I've always wished the best for humanity and part of that better life would be for all of us to wave off those what-ifs, could haves, should haves, and the would haves by taking our time with every chance we take. 

I wouldn't want any of us to rethink our decisions in life and say "It could've meant everything, but then again it could've meant nothing."  

Let's not rush through life. Let's gradually move forward into the future without living in the past. 

Tuesday, September 25, 2012

San Jose, You Inspire Me

From crispy brown leaves and empty parking lots to automobiles from the past...
I am inspired by EVERYTHING.

Monday, September 24, 2012

A 90th Day Celebration

April Garguena
Felicidad & Desiree
Fernando

If you haven't already guessed who those people are in the pictures above; 
that is mi familia.


It's amazing how much an individual can go through in just three hundred and sixty five days. I'm not quite sure whether or not it has literally been that long since my life has taken drastic changes, but I am sure of all the opportunities God has given me and my family within that short amount of time.  He speaks to each of us in the most interesting ways and it is deciphering his messages that brings us together when feeling lost. It wasn't until I almost lost my sister to alcohol, that I found the courage to help this foreign drunkard  resuscitate the April my family and I had been searching for. 

I not only found the words to encourage my sister to continue her journey to revival, but taking pictures of her and my family definitely had a way of helping me cope with every obstacle each and every one of us experienced, while we patiently waited for the intelligent, caring, and loving April to resurface. 

Last night, I was able to capture my mother's innocent smile, my sister Desiree's quirkiness, my father's seriousness, and most importantly my sister April's perseverance. These pictures may hold no meaning for those of you who have decided to take the time to read all of this, but these are the pictures that established a day, we all felt, was worth celebrating. I am so proud to say that it was April's 90th day of sobriety.  

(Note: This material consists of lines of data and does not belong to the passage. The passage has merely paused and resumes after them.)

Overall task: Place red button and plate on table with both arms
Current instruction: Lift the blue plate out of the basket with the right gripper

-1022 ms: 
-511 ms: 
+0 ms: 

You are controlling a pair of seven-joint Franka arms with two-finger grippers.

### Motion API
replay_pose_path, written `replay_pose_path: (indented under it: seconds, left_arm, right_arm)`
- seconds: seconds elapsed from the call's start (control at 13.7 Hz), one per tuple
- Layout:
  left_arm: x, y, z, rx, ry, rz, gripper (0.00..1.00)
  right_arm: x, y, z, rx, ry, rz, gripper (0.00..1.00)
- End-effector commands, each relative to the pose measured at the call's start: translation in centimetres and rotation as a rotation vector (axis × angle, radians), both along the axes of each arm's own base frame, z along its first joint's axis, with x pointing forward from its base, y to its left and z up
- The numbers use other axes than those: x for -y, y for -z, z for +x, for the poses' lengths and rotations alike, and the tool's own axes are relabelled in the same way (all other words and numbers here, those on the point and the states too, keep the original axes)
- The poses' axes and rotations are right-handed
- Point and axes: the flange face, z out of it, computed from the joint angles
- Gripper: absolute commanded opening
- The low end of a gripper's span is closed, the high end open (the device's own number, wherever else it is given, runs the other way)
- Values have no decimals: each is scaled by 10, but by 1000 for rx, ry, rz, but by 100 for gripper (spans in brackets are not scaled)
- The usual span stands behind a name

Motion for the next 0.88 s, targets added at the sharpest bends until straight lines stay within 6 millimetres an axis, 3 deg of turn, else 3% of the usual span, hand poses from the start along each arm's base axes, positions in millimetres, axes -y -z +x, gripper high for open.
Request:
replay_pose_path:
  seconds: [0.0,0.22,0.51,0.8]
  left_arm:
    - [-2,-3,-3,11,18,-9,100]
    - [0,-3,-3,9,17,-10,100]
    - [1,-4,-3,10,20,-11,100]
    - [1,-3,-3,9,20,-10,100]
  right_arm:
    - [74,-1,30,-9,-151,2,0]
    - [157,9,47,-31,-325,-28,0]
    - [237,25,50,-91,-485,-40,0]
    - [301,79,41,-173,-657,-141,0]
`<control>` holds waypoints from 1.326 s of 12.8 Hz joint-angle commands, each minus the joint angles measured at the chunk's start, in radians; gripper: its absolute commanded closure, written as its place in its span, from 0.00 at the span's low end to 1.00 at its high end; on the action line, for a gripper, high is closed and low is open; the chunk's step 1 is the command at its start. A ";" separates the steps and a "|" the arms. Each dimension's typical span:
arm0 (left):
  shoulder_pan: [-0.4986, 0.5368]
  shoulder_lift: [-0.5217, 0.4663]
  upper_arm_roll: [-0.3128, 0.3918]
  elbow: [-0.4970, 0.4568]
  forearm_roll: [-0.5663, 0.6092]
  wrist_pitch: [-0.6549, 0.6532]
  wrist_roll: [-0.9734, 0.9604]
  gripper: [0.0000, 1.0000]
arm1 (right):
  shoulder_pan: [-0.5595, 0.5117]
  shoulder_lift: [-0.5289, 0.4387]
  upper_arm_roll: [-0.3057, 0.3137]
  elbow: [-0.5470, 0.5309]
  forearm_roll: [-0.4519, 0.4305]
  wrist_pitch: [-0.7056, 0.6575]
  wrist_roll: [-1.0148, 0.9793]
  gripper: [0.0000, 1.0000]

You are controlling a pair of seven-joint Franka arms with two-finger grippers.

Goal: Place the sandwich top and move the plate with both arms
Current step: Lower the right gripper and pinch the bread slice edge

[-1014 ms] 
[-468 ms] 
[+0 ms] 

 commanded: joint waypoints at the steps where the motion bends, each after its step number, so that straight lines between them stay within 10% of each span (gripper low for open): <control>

Sunday, September 23, 2012

Free Your Thoughts



Sometimes solitude is good for the soul especially when all the chaos that school, work, family, friends, and everything else that the world has decided to throw into the mix, has suddenly taken over our own sense of self. It is in our most intimate moments of quiet that we find ourselves. I don't  mean the selves we expose in front of our everyday world, but the self that no one but you knows all too well.

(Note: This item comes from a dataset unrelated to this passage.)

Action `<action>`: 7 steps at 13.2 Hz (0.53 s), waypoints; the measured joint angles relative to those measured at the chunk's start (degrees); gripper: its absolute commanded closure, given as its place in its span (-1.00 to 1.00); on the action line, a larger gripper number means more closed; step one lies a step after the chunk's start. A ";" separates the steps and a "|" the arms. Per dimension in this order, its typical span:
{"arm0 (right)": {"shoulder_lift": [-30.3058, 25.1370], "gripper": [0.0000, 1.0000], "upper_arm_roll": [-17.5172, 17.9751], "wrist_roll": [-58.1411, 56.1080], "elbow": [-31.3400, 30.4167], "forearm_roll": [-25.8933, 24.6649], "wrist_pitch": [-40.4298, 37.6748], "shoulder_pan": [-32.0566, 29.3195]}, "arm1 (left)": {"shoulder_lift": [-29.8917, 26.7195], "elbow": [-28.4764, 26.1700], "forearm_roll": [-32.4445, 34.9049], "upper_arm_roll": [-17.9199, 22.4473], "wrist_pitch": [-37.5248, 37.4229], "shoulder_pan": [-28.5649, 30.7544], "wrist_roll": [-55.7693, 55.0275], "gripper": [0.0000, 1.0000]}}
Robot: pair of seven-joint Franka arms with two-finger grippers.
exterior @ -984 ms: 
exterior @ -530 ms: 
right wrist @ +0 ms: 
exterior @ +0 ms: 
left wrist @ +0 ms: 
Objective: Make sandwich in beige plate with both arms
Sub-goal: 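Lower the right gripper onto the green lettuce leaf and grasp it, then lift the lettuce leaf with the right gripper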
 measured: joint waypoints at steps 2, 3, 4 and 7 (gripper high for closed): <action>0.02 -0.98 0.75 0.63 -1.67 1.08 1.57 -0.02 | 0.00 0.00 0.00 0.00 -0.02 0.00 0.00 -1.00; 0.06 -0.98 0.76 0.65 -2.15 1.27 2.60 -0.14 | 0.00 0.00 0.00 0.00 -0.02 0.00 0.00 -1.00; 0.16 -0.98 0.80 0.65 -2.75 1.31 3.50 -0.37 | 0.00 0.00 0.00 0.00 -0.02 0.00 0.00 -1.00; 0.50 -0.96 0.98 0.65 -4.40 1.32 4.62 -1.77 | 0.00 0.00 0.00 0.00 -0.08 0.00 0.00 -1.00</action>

My mind often wanders into unknown realms of creativity. It is in this kingdom of no restrictions that I find my imagination soaring beyond reality's borders of Real. How intriguing it is to come to the conclusion that, if what we consider so real in reality is not real at all, then the reality of our own imaginations is the closest we'll ever get to the truth.

If only we knew what others were thinking, maybe then would we all be Home Free. 

6:15 AM

You robbed me of my ambitions
Had me fishin’ in a pond of no intuition
And I’m wishin’ I never met you in the first place.
You stripped me down from head to toe
Never knowing what was going
Through my head in bed
Every time you’d tell me I was worthless.
I am no longer She;
The Me,
You met when He was still around.
I found
Pieces of She
In the old Me
That lay rotting beside
The nightstand of hopelessness.

*This is the product of unpleasant vignettes from the past deciding to wander in my mind late at night.